OECD Stresses Job Quality
World Economy

OECD Stresses Job Quality

Good pay, labor market security and a decent working environment can go hand in hand with high employment, according to new OECD findings on the quality of jobs in 45 countries.
The measures released Saturday in a new database on job quality (key findings) look at the individual experience of people at work, an OECD report says.
Rather than concentrating on the drivers of job quality such as compliance with standards and regulations, the OECD focuses on the outcomes for workers in three broad areas that are most important for their well-being: earnings quality, labor market security and the quality of the working environment.
Having a job is not just about money. What is the nature and content of the work? How much pressure does it involve?  Working-time arrangements, workplace relationships, opportunities for training and work-life balance are also important factors.
The database shows that job quality is the highest in Australia, Austria, Denmark, Finland, Germany, Luxemburg, Norway, and Switzerland. These countries are performing relatively well along at least two of the three dimensions of job quality. However, relatively low job quality is found in Estonia, Greece, Hungary, Italy, Poland, Portugal, the Slovak Republic, Spain and Turkey.

 Job Quality
A comprehensive assessment of how the crisis affected job quality requires all three dimensions need to be considered together. Germany, for instance, not only experienced an increase in employment rates, but also a general improvement in all aspects of job quality.
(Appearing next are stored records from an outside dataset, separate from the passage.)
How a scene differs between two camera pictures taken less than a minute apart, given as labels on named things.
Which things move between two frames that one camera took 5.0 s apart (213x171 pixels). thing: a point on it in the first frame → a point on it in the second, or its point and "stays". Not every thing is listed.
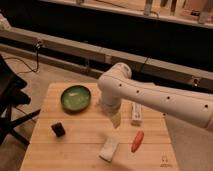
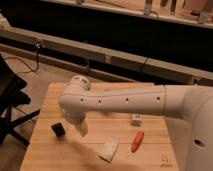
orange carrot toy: [137, 142] stays
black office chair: [12, 96] stays
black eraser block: [58, 129] stays
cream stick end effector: [116, 120] → [82, 128]
Greece, however, experienced both a sharp rise in unemployment and a fall in earnings quality and labor market security (while the incidence of job strain remained stable).
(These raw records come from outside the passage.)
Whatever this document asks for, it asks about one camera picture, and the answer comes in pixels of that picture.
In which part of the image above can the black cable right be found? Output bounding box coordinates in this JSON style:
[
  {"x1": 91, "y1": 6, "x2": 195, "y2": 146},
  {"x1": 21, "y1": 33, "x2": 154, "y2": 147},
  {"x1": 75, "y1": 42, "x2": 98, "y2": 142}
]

In the United Kingdom, where employment is almost back to pre-crisis levels, earnings quality decreased over the period while labor market security only fell slightly. The quality of the working environment was unaffected.
In other OECD countries, the effects of the crisis were more mixed. In Portugal, earnings quality stagnated and labor market security fell considerably, while quality of the working environment improved for those people still employed.
In Sweden earnings quality improved but labor market security decreased and the quality of the working environment worsened.
The OECD Secretary General, Angel Gurria said: “Job quality is not only important to workers’ well-being, but also to the overall productivity of a firm.
“This is now understood at the highest political levels. The leaders of the G20 countries agreed last year not just to prioritize creating more jobs, but to ensure they are quality jobs.
And just a few weeks ago, the labor ministers gave a strong mandate to the OECD to design policies to improve all aspects of job quality–job security, earnings quality and the quality of our working environment. This will be a major pillar of the revised jobs strategy the OECD is currently working on”.